Download or read book Crimson Rain written by William T. Rowe and published by Stanford University Press. This book was released on 2007 with total page 468 pages. Available in PDF, EPUB and Kindle. Book excerpt: This book explores the cultural and social roots of violence in China by studying the history of recurrent, massive carnage in one county, Macheng, between the expulsion of the Mongols in the 14th century and the Japanese invasion of 1938.

Book Leftover Women

    Book Details:
  • Author : Leta Hong Fincher
  • Publisher : Zed Books Ltd.
  • Release : 2016-07-31
  • ISBN : 1783607912
  • Pages : 124 pages

Download or read book Leftover Women written by Leta Hong Fincher and published by Zed Books Ltd.. This book was released on 2016-07-31 with total page 124 pages. Available in PDF, EPUB and Kindle. Book excerpt: ‘Scattered with inspiring life-stories of courageous women.’ The Guardian In the early years of the People’s Republic, the Communist Party sought to transform gender relations. Yet those gains have been steadily eroded in China’s post-socialist era. Contrary to the image presented by China’s media, women in China have experienced a dramatic rollback of rights and gains relative to men. In Leftover Women, Leta Hong Fincher exposes shocking levels of structural discrimination against women, and the broader damage this has caused to China’s economy, politics, and development.

Book Collective Killings in Rural China during the Cultural Revolution

Download or read book Collective Killings in Rural China during the Cultural Revolution written by Yang Su and published by Cambridge University Press. This book was released on 2011-02-21 with total page 321 pages. Available in PDF, EPUB and Kindle. Book excerpt: The violence of Mao's China is well known, but its extreme form is not. In 1967 and 1968, during the Cultural Revolution, collective killings were widespread in rural China in the form of public execution. Victims included women, children, and the elderly. This book is the first to systematically document and analyze these atrocities, drawing data from local archives, government documents, and interviews with survivors in two southern provinces.

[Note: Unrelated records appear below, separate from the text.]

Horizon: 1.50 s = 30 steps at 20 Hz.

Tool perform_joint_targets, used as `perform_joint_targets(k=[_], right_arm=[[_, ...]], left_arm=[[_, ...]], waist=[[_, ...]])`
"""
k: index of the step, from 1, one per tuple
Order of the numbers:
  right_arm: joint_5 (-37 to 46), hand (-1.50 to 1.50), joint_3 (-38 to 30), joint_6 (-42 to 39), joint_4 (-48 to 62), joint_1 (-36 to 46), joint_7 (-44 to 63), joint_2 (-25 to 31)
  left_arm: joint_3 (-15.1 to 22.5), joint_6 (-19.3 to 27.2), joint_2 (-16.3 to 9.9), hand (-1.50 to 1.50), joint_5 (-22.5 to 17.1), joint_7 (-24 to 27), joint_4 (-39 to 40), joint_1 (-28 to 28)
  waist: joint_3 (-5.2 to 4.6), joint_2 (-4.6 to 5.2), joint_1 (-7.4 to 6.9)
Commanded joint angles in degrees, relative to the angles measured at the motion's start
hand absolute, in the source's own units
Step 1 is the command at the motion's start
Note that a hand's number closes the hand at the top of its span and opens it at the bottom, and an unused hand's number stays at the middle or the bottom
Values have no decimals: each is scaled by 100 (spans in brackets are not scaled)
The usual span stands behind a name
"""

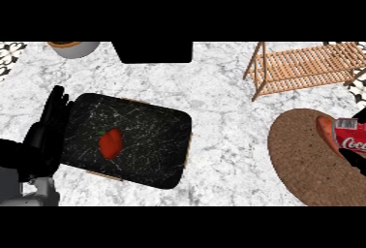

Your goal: Pick the can from the placemat and place it in the tiered shelf

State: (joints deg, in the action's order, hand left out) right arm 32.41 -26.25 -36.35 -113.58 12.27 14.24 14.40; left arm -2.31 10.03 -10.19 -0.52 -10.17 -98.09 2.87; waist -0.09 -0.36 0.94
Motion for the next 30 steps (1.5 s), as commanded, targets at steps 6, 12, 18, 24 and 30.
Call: perform_joint_targets(k=[6, 12, 18, 24, 30], right_arm=[[-309, 150, -617, 201, 778, 1231, 788, 911], [-189, 150, -523, 915, 1921, 1639, 355, 1230], [361, 150, -119, 2076, 3484, 2258, -249, 1161], [528, 150, 32, 2958, 5035, 2927, -924, 1246], [503, 150, -76, 3741, 6542, 3275, -1993, 1454]], left_arm=[[18, -187, -20, 0, 22, -112, -192, 2], [11, -68, 191, 0, 160, 52, 346, 315], [-26, -101, 232, 0, 165, 265, 240, 151], [-119, -224, 179, 0, 161, 406, 571, 360], [104, -77, 316, 0, 278, -240, -171, 200]], waist=[[9, 37, -136], [9, 44, -124], [10, 59, -188], [10, 64, -193], [15, 71, -237]])
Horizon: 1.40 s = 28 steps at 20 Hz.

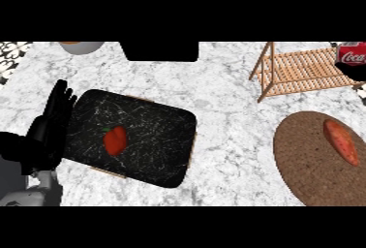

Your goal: Pick the can from the placemat and place it in the tiered shelf

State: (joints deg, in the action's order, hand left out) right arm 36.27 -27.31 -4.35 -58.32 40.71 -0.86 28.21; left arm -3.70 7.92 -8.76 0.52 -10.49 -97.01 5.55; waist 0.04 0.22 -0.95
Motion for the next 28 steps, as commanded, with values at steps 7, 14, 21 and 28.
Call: perform_joint_targets(k=[7, 14, 21, 28], right_arm=[[-39, 150, -227, 1042, 2371, 1172, -664, 249], [-168, -150, -287, 545, 3663, 1684, -1092, 738], [-500, -150, -376, 508, 3853, 1655, -1839, 584], [-1166, -150, -965, 277, 3845, 2051, -1585, 1167]], left_arm=[[33, -61, 75, 0, 62, 113, 174, 59], [-29, -250, 35, 0, -59, 457, 38, -244], [5, -106, 53, 0, 74, -92, -170, -65], [-79, -145, 117, 0, -6, 230, 57, -88]], waist=[[2, 36, -71], [4, 64, -152], [5, 29, -74], [1, 15, -39]])
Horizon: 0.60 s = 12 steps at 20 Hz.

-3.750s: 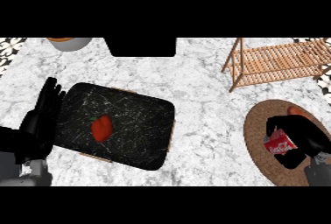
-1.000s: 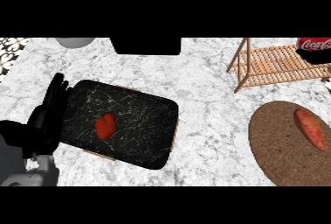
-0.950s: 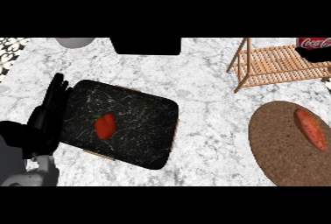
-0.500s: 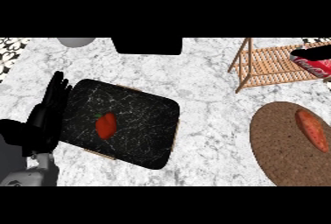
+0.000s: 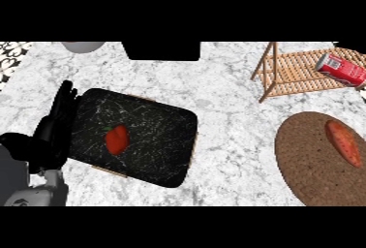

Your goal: Pick the can from the placemat and place it in the tiered shelf

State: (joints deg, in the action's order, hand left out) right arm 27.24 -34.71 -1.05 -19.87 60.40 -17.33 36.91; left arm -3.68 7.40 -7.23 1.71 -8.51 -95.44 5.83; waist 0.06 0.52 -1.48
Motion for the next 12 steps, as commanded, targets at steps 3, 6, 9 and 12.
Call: perform_joint_targets(k=[3, 6, 9, 12], right_arm=[[-401, -150, -343, -57, -5, -70, 248, 599], [-564, -150, -528, -358, 114, -262, 351, 1144], [-751, -150, -729, -579, 250, -500, 587, 1594], [-877, -150, -866, -785, 437, -798, 481, 1955]], left_arm=[[-92, -68, -134, 0, -80, -320, -421, -122], [-203, -80, -175, 0, -51, -58, 13, 24], [-63, -61, -3, 0, -75, -43, -213, -237], [-152, -154, -172, 0, -114, -193, -288, -71]], waist=[[-1, -29, 40], [-1, -17, 92], [0, -26, 90], [6, -7, 52]])
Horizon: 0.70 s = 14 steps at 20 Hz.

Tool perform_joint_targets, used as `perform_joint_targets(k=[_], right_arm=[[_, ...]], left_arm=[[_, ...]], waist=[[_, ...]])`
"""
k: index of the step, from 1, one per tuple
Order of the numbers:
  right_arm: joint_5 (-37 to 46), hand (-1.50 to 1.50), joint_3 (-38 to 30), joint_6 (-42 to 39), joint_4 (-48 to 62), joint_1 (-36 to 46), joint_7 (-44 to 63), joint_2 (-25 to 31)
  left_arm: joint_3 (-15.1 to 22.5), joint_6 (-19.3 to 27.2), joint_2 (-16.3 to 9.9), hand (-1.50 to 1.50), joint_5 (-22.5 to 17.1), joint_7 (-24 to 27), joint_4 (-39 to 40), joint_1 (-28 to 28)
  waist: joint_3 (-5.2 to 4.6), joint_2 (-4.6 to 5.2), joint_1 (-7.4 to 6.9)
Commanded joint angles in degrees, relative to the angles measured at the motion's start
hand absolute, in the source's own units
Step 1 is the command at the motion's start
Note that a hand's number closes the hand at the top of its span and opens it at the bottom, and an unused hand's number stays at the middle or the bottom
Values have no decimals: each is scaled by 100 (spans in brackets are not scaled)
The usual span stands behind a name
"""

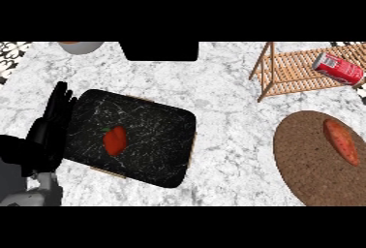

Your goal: Pick the can from the placemat and place it in the tiered shelf

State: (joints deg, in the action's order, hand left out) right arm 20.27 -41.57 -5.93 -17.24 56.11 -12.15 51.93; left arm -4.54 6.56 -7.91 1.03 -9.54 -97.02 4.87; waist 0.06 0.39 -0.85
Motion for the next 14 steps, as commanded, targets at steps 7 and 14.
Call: perform_joint_targets(k=[7, 14], right_arm=[[-441, -150, -377, -1246, 457, -931, -379, 1224], [-695, -150, -557, -1968, 624, -1341, -699, 1612]], left_arm=[[-170, -76, -85, 0, -92, 63, -23, -10], [-8, -86, 15, 0, -14, 39, 94, 109]], waist=[[14, 30, -60], [20, 38, -57]])
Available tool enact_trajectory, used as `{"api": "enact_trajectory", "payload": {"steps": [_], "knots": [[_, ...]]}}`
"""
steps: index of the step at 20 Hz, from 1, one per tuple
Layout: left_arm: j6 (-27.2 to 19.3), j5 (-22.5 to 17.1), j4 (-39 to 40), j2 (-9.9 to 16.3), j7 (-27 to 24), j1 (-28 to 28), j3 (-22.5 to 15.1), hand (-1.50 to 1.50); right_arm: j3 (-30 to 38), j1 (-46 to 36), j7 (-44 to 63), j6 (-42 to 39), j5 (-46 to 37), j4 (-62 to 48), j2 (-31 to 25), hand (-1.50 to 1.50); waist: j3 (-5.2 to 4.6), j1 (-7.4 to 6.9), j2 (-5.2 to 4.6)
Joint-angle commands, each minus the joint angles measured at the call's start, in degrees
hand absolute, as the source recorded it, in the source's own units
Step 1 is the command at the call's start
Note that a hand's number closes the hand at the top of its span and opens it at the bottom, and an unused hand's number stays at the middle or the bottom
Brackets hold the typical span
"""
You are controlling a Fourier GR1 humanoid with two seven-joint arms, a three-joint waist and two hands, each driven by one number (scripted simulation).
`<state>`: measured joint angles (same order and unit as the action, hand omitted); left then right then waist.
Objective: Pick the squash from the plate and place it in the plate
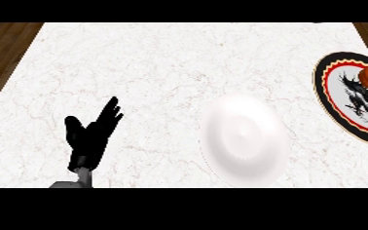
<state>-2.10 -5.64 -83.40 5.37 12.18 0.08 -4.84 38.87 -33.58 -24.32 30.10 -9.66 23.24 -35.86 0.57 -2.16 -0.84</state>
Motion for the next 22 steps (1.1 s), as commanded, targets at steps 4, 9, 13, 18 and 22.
{"api": "enact_trajectory", "payload": {"steps": [4,9,13,18,22], "knots": [[2.3,-1.8,1.7,1.8,0.6,-0.3,2.1,0.0,7.3,1.8,-8.8,-9.1,8.3,-5.2,-2.9,-1.5,-0.35,0.91,0.24],[0.1,0.2,2.7,0.1,1.0,0.0,1.1,0.0,8.1,9.2,-12.9,-24.4,11.8,-5.5,-3.5,-1.5,-0.44,2.05,0.6],[1.9,-0.6,4.0,2.0,-0.6,-0.3,3.3,0.0,5.8,13.9,-11.0,-31.5,12.5,-1.8,-5.5,-1.5,-0.59,2.59,0.92],[-0.6,1.4,-0.3,-0.7,-0.6,5.1,0.7,0.0,2.3,20.1,-10.1,-31.2,11.7,3.5,-3.2,-1.5,-0.67,2.68,1.11],[1.9,-0.8,0.5,1.2,1.6,1.2,3.0,0.0,0.5,28.2,-11.6,-30.4,12.2,12.0,1.5,-1.5,-0.67,2.92,1.05]]}}
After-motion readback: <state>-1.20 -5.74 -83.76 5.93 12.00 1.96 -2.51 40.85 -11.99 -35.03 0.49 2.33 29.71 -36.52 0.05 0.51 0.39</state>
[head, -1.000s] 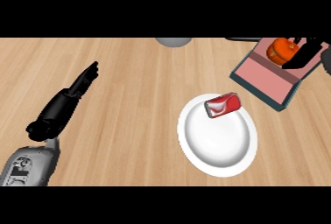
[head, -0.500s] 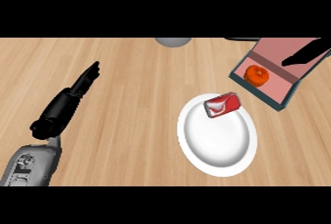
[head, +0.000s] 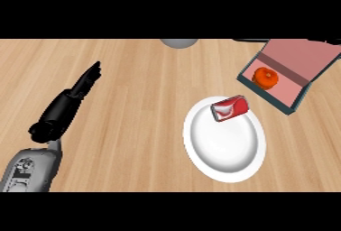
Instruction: Pick the squash from the plate and place it in the cardboard box
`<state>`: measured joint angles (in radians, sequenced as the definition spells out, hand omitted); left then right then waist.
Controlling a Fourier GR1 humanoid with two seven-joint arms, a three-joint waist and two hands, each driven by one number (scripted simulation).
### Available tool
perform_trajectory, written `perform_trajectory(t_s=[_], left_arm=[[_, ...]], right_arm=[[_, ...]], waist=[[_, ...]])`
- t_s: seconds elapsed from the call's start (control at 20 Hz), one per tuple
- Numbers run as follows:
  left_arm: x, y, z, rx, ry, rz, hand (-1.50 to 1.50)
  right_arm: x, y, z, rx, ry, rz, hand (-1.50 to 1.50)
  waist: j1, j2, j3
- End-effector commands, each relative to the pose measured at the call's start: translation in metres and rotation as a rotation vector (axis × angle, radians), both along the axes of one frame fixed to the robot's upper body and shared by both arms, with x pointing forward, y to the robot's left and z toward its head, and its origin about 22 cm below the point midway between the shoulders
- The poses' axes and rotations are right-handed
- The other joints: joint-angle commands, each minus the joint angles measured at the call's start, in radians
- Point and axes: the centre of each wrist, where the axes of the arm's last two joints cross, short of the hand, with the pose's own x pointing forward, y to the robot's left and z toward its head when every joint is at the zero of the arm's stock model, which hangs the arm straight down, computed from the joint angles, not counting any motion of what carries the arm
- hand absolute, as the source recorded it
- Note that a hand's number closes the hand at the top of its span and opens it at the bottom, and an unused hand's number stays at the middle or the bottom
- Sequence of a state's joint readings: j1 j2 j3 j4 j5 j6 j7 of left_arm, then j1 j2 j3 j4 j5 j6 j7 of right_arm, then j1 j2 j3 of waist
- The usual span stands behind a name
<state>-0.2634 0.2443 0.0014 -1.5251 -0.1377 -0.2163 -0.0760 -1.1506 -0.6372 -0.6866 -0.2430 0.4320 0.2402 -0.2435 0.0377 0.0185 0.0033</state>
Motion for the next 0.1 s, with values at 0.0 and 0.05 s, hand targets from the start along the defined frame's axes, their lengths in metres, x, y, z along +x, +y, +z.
perform_trajectory(t_s=[0.0,0.05], left_arm=[[-0.004,0.000,0.002,0.000,-0.001,-0.023,0.00],[-0.005,0.003,-0.009,-0.001,0.018,-0.015,0.00]], right_arm=[[-0.022,-0.040,0.001,0.118,-0.052,-0.102,-1.50],[-0.028,-0.047,-0.014,0.122,-0.049,-0.128,-1.50]], waist=[[0.008,0.002,0.000],[0.007,0.005,0.000]])
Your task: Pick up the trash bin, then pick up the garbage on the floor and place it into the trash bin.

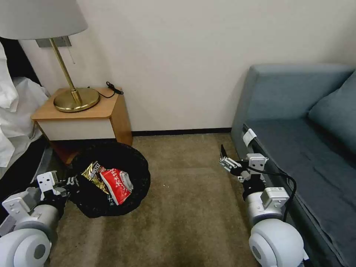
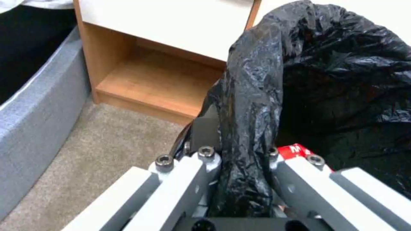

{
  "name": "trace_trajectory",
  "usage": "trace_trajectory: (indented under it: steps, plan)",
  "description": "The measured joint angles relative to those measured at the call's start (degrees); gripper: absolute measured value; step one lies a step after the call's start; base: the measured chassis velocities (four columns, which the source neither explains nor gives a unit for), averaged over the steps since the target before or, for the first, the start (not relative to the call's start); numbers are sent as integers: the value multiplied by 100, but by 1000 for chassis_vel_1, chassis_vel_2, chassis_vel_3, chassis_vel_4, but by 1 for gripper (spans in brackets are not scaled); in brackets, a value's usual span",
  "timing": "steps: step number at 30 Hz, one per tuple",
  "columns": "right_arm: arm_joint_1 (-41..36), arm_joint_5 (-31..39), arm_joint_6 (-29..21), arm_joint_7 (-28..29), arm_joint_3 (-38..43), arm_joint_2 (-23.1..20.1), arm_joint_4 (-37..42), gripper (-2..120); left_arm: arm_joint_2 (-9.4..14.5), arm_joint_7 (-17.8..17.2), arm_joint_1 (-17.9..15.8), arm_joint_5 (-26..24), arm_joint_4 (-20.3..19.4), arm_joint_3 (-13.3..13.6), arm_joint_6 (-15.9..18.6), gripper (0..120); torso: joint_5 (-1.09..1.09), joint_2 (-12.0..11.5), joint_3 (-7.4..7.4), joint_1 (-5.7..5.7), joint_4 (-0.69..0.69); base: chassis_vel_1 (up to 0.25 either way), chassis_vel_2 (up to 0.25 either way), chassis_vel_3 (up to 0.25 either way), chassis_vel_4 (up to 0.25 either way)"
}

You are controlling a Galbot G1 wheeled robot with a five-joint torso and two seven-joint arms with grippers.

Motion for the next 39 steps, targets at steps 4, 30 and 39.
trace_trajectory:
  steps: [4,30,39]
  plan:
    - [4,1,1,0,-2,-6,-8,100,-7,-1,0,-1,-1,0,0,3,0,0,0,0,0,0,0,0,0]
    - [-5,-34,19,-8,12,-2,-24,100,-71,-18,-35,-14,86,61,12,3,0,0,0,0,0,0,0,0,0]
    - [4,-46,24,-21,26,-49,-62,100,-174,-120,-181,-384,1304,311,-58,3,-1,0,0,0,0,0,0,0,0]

This book extracts from the Chinese case lessons that challenge the prevailing models of genocide and mass killings and contributes to the historiography of the Cultural Revolution, in which scholarship has mainly focused on events in urban areas.

Book The Coming Collapse of China

Download or read book The Coming Collapse of China written by Gordon G. Chang and published by Random House. This book was released on 2001-09-15 with total page 368 pages. Available in PDF, EPUB and Kindle. Book excerpt: China is hot. The world sees a glorious future for this sleeping giant, three times larger than the United States, predicting it will blossom into the world's biggest economy by 2010. According to Chang, however, a Chinese-American lawyer and China specialist, the People's Republic is a paper dragon. Peer beneath the veneer of modernization since Mao's death, and the symptoms of decay are everywhere: Deflation grips the economy, state-owned enterprises are failing, banks are hopelessly insolvent, foreign investment continues to decline, and Communist party corruption eats away at the fabric of society. Beijing's cautious reforms have left the country stuck midway between communism and capitalism, Chang writes. With its impending World Trade Organization membership, for the first time China will be forced to open itself to foreign competition, which will shake the country to its foundations. Economic failure will be followed by government collapse. Covering subjects from party politics to the Falun Gong to the government's insupportable position on Taiwan, Chang presents a thorough and very chilling overview of China's present and not-so-distant future.